Exercise brief -
Each record below must be returned exactly, with no line left out.

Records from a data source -
○ ○ ○ ○ ○ ○ ○
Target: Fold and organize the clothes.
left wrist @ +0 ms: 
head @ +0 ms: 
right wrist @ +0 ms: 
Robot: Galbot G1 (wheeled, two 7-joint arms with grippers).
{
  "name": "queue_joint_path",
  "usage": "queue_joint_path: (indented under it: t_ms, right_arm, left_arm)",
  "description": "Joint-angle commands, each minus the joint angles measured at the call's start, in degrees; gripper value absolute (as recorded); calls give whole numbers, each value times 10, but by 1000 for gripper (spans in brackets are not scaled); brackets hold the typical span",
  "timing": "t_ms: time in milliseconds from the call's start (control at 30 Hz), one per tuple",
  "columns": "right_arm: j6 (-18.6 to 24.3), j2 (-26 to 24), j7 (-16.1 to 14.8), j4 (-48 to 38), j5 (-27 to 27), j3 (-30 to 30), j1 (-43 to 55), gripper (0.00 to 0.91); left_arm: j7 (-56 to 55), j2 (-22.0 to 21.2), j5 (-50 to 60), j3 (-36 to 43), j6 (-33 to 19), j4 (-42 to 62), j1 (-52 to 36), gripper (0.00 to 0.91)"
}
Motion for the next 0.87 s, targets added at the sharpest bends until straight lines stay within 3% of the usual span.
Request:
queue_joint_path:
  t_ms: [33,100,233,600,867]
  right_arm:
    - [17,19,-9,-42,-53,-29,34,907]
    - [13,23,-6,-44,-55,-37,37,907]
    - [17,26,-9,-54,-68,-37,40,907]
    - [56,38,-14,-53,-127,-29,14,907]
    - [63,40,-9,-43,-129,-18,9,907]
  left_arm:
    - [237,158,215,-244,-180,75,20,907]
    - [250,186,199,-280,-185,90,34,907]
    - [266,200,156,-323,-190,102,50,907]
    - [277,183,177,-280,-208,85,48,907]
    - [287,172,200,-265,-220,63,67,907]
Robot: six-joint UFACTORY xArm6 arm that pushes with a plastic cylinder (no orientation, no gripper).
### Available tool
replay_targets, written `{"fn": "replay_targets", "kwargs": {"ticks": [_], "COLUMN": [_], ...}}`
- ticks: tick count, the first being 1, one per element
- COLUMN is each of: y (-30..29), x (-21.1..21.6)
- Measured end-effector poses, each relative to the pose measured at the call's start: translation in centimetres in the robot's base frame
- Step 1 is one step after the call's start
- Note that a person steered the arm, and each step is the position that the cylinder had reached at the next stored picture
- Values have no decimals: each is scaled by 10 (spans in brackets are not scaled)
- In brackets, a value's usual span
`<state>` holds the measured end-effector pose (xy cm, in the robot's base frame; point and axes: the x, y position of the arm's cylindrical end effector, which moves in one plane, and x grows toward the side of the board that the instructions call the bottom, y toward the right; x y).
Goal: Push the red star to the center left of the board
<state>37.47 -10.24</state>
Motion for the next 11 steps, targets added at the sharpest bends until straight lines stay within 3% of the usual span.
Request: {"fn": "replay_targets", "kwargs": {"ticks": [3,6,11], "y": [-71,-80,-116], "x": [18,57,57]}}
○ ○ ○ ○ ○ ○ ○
Answer section -
Target: Fold and organize the clothes.
left wrist @ +0 ms: 
head @ +0 ms: 
right wrist @ +0 ms: 
Robot: Galbot G1 (wheeled, two 7-joint arms with grippers).
{
  "name": "queue_joint_path",
  "usage": "queue_joint_path: (indented under it: t_ms, right_arm, left_arm)",
  "description": "Joint-angle commands, each minus the joint angles measured at the call's start, in degrees; gripper value absolute (as recorded); calls give whole numbers, each value times 10, but by 1000 for gripper (spans in brackets are not scaled); brackets hold the typical span",
  "timing": "t_ms: time in milliseconds from the call's start (control at 30 Hz), one per tuple",
  "columns": "right_arm: j6 (-18.6 to 24.3), j2 (-26 to 24), j7 (-16.1 to 14.8), j4 (-48 to 38), j5 (-27 to 27), j3 (-30 to 30), j1 (-43 to 55), gripper (0.00 to 0.91); left_arm: j7 (-56 to 55), j2 (-22.0 to 21.2), j5 (-50 to 60), j3 (-36 to 43), j6 (-33 to 19), j4 (-42 to 62), j1 (-52 to 36), gripper (0.00 to 0.91)"
}
Motion for the next 0.87 s, targets added at the sharpest bends until straight lines stay within 3% of the usual span.
Request:
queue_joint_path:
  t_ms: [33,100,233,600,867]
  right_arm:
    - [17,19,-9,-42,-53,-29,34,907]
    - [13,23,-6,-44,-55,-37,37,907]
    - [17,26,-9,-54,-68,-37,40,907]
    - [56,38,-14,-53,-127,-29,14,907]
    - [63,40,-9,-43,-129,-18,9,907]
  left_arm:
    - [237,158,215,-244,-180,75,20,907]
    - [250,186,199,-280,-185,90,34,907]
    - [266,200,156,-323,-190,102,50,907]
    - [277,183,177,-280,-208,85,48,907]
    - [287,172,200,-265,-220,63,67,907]
Robot: six-joint UFACTORY xArm6 arm that pushes with a plastic cylinder (no orientation, no gripper).
### Available tool
replay_targets, written `{"fn": "replay_targets", "kwargs": {"ticks": [_], "COLUMN": [_], ...}}`
- ticks: tick count, the first being 1, one per element
- COLUMN is each of: y (-30..29), x (-21.1..21.6)
- Measured end-effector poses, each relative to the pose measured at the call's start: translation in centimetres in the robot's base frame
- Step 1 is one step after the call's start
- Note that a person steered the arm, and each step is the position that the cylinder had reached at the next stored picture
- Values have no decimals: each is scaled by 10 (spans in brackets are not scaled)
- In brackets, a value's usual span
`<state>` holds the measured end-effector pose (xy cm, in the robot's base frame; point and axes: the x, y position of the arm's cylindrical end effector, which moves in one plane, and x grows toward the side of the board that the instructions call the bottom, y toward the right; x y).
Goal: Push the red star to the center left of the board
<state>37.47 -10.24</state>
Motion for the next 11 steps, targets added at the sharpest bends until straight lines stay within 3% of the usual span.
Request: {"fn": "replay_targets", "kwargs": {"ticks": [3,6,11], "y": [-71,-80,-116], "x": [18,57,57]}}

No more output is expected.